The study found that compared to the milk treatment, the soy groups had lowered ratios of total to HDL (“good”) cholesterol, LDL (“bad”) to HDL cholesterol, and apo B to apo A-I, two markers of LDL and HDL cholesterol.
- The researchers concluded that “Soy protein, regardless of isoflavone content, modulates serum lipid ratios in a direction beneficial for cardiovascular disease risk in healthy young men“18
Soy protein may decrease cardiovascular risk factors in postmenopausal women
This frequently-cited randomized, double-blind trial looked at the effects of soy protein on body density and risk factors of cardiovascular disease in 66 postmenopausal women. The participants followed a low-fat, low-cholesterol diet for 6 months, supplemented with one of three daily options: 40 g protein from casein and nonfat dry milk, soy protein isolate (containing 1.39 mg/g isoflavones), or from soy isolate with 2.25 mg/g isoflavones.
The study found that both soy groups had a reduction in “bad” cholesterol and an increase in “good” (HDL) cholesterol. In addition, the 2.25 mg/g isoflavones group saw a significant improvement in bone mineral content and density in the lumbar spine.
- The researchers concluded that “Intake of soy protein at both isoflavone concentrations for 6 mo may decrease the risk factors associated with cardiovascular disease in postmenopausal women“19
Soy Protein Dosage
- Most successful studies use doses of 20 – 40 g soy protein
- Soy protein powders typically contain about 20 g protein per scoop, taken daily to support your specific protein intake goals
- In general, soy protein concentrates contain about 65-70% protein with little isoflavones, while soy isolates contain 90%+ protein and retain much of their isoflavone content20
- For sedentary individuals, 0.8 g/kg protein body weight is recommended
- For resistance training, of 1.2- 1.5 g/kg is ideal for maximizing muscle growth
Supplements in Review Recommendation
- Soy protein isolate containing 20 g protein, taken daily.

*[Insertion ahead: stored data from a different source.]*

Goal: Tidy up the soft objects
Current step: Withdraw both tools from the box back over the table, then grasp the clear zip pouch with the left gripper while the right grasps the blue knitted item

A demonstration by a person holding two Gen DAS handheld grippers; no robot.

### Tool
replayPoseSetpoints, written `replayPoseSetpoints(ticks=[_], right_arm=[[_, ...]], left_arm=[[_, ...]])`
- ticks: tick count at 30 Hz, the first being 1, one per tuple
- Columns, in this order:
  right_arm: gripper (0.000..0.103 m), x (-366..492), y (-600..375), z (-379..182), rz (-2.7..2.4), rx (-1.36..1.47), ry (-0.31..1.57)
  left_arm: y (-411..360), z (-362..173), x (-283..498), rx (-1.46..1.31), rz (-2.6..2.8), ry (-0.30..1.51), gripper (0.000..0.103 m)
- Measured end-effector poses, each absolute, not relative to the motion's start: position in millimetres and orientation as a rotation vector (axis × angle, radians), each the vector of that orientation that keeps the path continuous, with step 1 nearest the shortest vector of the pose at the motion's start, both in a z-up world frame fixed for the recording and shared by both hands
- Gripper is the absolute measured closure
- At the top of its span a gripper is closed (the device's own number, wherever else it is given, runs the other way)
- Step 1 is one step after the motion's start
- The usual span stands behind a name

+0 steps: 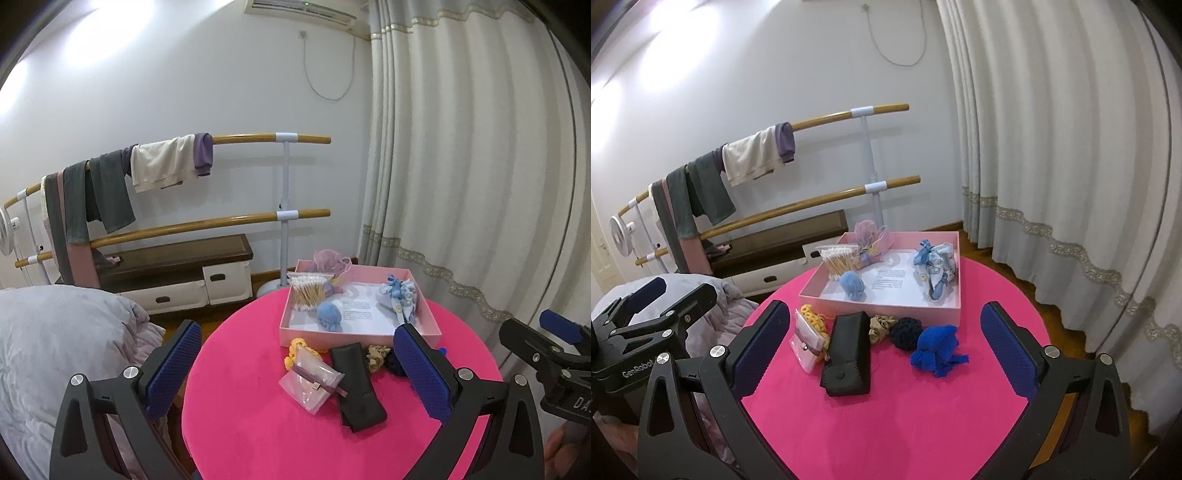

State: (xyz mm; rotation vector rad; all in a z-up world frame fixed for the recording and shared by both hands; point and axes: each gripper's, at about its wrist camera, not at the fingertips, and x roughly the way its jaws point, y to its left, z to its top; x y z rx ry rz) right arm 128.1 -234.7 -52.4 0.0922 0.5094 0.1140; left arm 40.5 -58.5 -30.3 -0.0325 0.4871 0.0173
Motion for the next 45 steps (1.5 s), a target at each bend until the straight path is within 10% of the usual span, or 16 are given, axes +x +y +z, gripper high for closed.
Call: replayPoseSetpoints(ticks=[45], right_arm=[[0.000,184.3,-276.5,-155.5,0.036,0.135,0.775]], left_arm=[[-55.0,-138.5,146.6,0.003,0.009,0.771,0.000]])
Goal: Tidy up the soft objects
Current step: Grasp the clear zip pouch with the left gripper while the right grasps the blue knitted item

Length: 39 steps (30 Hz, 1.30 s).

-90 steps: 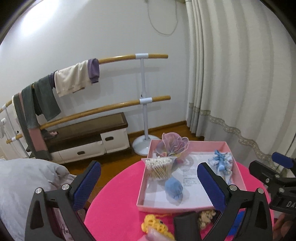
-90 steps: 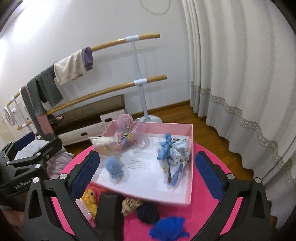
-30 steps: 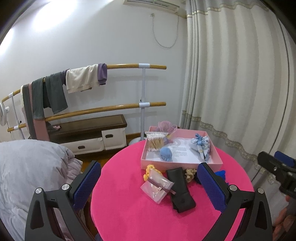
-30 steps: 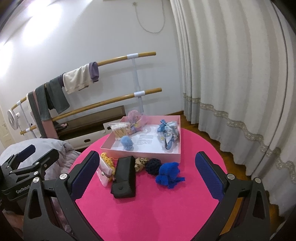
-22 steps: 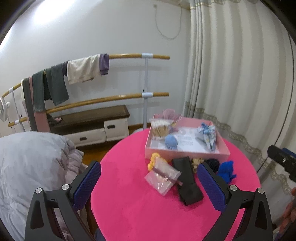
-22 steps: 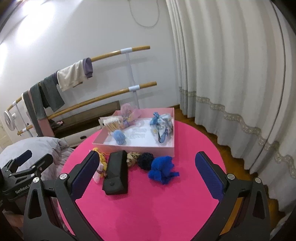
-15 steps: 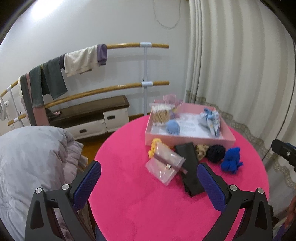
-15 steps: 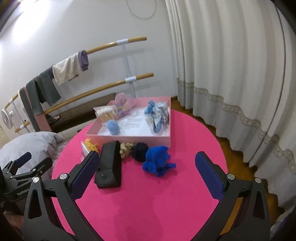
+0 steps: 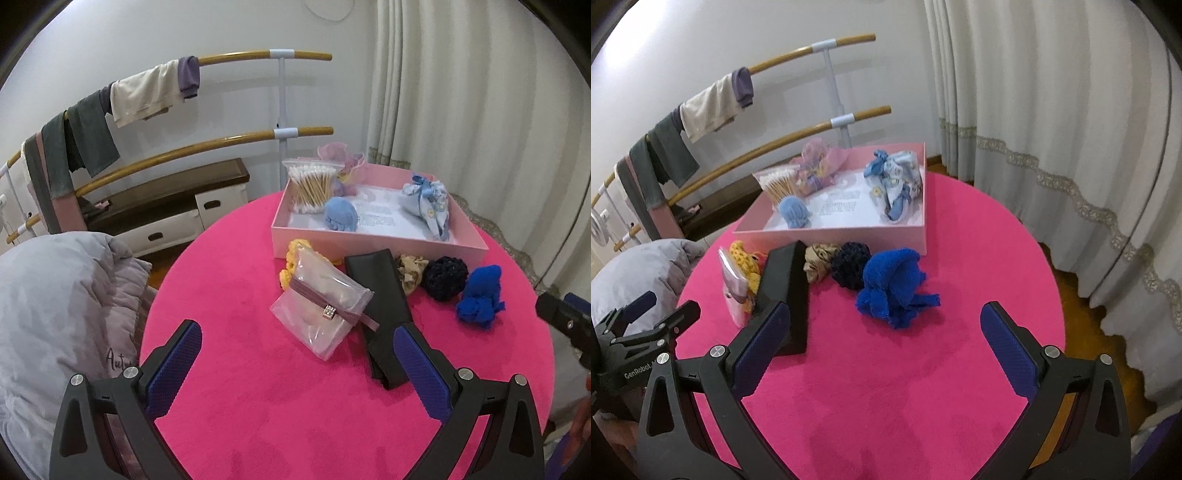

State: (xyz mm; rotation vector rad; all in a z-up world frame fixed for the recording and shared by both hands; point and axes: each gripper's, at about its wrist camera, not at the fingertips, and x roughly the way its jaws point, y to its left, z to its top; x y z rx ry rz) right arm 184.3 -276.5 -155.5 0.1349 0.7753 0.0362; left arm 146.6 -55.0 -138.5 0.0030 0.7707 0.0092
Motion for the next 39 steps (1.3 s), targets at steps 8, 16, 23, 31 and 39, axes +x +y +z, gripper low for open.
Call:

Soy protein is an effective alternative to animal proteins with unique benefits for cardiovascular health. Research suggests that soy is capable of providing general protein benefits such as increased muscle growth and improved weight loss, while also helping control blood pressure and cholesterol levels. And despite concerns over soy’s safety, research is yet to confirm any negative effects on testosterone levels and other areas of health.
Soy isolate may be the better option because it retains high isoflavone levels. Since isoflavones are believed to play a major role in the unique benefits of soy protein, soy protein isolate may be superior to concentrate.